Ziel der vorliegenden Erfindung ist es, nach Entfernen der altersgeschädigten Keratinozyten die Regeneration der Epidermis durch die vitalere, weniger Ultraviolett­ geschädigte autologe Keratinozyten-Stamm- bzw. Vorläuferzell-Population aus der äußern Haarwurzelscheide von Haaren des Patienten stattfinden zu lassen, um längerfristig eine bessere Hautqualität zu erreichen.
Mit der beschriebenen Technologie lassen sich natürlich auch weitere Hautdefekte, z. B. nach Operationen oder Verletzungen, oder auch chronische Wunden, behandeln. Ziel ist ferner die Vermeidung der enzymatischen Ablösung der kultivierten Zellen vom Untergrund im Vorfeld der therapeutischen Anwendung.
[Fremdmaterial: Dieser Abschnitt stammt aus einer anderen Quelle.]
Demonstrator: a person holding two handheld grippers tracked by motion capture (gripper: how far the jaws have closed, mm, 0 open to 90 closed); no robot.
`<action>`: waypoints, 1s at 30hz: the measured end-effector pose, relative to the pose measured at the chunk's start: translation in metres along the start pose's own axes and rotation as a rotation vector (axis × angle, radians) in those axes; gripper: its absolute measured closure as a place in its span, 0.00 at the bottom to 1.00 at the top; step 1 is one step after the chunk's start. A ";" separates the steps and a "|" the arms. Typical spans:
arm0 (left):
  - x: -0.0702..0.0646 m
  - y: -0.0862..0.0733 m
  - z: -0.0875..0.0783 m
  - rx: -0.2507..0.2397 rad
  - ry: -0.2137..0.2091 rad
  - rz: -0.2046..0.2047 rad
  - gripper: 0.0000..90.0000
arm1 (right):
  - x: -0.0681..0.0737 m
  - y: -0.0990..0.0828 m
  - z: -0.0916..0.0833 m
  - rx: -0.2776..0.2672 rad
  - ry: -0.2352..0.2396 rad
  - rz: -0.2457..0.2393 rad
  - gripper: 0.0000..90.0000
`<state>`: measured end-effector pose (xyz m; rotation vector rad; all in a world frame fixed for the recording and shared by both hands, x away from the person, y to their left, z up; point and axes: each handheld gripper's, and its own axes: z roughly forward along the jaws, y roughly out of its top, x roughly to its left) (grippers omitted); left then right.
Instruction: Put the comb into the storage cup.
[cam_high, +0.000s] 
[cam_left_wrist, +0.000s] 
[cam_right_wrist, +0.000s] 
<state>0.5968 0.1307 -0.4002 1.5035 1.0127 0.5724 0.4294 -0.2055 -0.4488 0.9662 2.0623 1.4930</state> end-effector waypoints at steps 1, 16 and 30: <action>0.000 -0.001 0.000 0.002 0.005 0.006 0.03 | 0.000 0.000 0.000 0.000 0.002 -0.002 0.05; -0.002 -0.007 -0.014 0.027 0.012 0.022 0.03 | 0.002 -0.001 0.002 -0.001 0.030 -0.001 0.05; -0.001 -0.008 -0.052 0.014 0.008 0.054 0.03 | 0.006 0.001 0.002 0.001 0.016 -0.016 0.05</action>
Eigene Arbeiten im Vorfeld der Erfindung Zellkultivierung
Die Isolierung und Anzüchtung in der Primärkultur sowie die Subkultivierung von Zellen der äußeren epithelialen Haarwurzelscheide aus ausgezupften Anagenhaaren wurde in den letzten Jahren von Limat et al. weiterentwickelt und auch der Einsatz solcher Zellen als autologer, d. h. patienteneigener Hautersatz dokumentiert (Limat, A. et al., "Successful treatment of chronic leg ulcers with epidermal equivalents generated from cultured autologous outer root sheath cells", J. Invest. Dermatol. 107: 128-135, 1996).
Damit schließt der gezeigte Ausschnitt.